Speaking before receiving an award from the institute for "global bridge building", ElBaradei said the Council's lack of success has also been visible in the field of arms control.

He said it "has made little effort to address nuclear proliferation threats in context, by dealing with the 'drivers' of insecurity that give rise to proliferation."

"In the case of Iraq, the Council for over a decade imposed a series of blanket economic sanctions -- which were manipulated to the advantage of the ruthless regime in power, and resulted in the death and suffering of hundreds of thousands of innocent civilians," he said.

In 2003, the Council was unable to agree on either the need or timing of the use of force in Iraq, said the director-general of the Vienna-based International Atomic Energy Agency (IAEA).

"It is clearly time for the Security Council to be reformed, expanded and strengthened, as part of the current efforts to reform and revitalise the United Nations," ElBaradei added.

U.N. RESOLUTIONS IGNORED

There was also the problem of past Security Council resolutions that have been ignored, ElBaradei said.

He mentioned resolutions demanding that India and Pakistan refrain from any further testing and development of nuclear weapons or that Israel open its nuclear facilities to the IAEA.

Unlike the official nuclear weapons states -- the United States, Russia, China, France and Britain -- India, Pakistan and Israel have never signed the nuclear Non-Proliferation Treaty.

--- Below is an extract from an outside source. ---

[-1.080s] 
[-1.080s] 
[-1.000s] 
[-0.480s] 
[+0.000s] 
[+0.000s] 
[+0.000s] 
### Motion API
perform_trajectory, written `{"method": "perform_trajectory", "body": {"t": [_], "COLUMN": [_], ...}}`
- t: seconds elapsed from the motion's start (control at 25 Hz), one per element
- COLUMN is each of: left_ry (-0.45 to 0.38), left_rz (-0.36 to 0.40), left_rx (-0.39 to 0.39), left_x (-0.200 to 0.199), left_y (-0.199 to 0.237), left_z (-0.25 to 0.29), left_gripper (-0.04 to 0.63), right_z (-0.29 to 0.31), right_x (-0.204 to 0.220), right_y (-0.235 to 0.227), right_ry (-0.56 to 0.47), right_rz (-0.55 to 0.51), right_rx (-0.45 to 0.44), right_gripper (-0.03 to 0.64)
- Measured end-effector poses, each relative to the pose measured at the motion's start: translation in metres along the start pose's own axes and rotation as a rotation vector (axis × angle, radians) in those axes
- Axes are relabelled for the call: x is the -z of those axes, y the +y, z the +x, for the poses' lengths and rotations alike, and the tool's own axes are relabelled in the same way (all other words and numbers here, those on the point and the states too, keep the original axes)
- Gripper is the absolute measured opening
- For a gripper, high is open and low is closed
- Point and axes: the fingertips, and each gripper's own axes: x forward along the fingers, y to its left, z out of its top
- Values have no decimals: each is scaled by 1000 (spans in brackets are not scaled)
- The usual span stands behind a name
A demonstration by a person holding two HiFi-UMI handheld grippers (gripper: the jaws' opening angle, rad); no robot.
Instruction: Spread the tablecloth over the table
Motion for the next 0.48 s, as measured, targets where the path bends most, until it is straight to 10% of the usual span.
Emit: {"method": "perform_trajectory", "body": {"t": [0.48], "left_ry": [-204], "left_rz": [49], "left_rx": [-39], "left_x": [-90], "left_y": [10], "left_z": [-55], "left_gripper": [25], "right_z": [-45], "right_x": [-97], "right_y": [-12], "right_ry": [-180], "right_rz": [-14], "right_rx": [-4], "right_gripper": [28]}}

In the case of North Korea, which may already be the ninth state to acquire the bomb, the Council was unable to agree on a response when the IAEA's governing board referred the matter to it in 2003 after Pyongyang expelled the IAEA and quit the NPT.

ElBaradei reiterated his doubts about Iran's insistence that its atomic plans were purely peaceful.

" ... the fact that its programme was conducted so long in secret, and particularly that aspects of it have not been clarified, has created a confidence deficit regarding its nature and its direction," he said.

Iran's plans to press ahead with its uranium enrichment programme, which can make fuel for electricity or bombs, could increase insecurity in an already unstable Middle East, he said.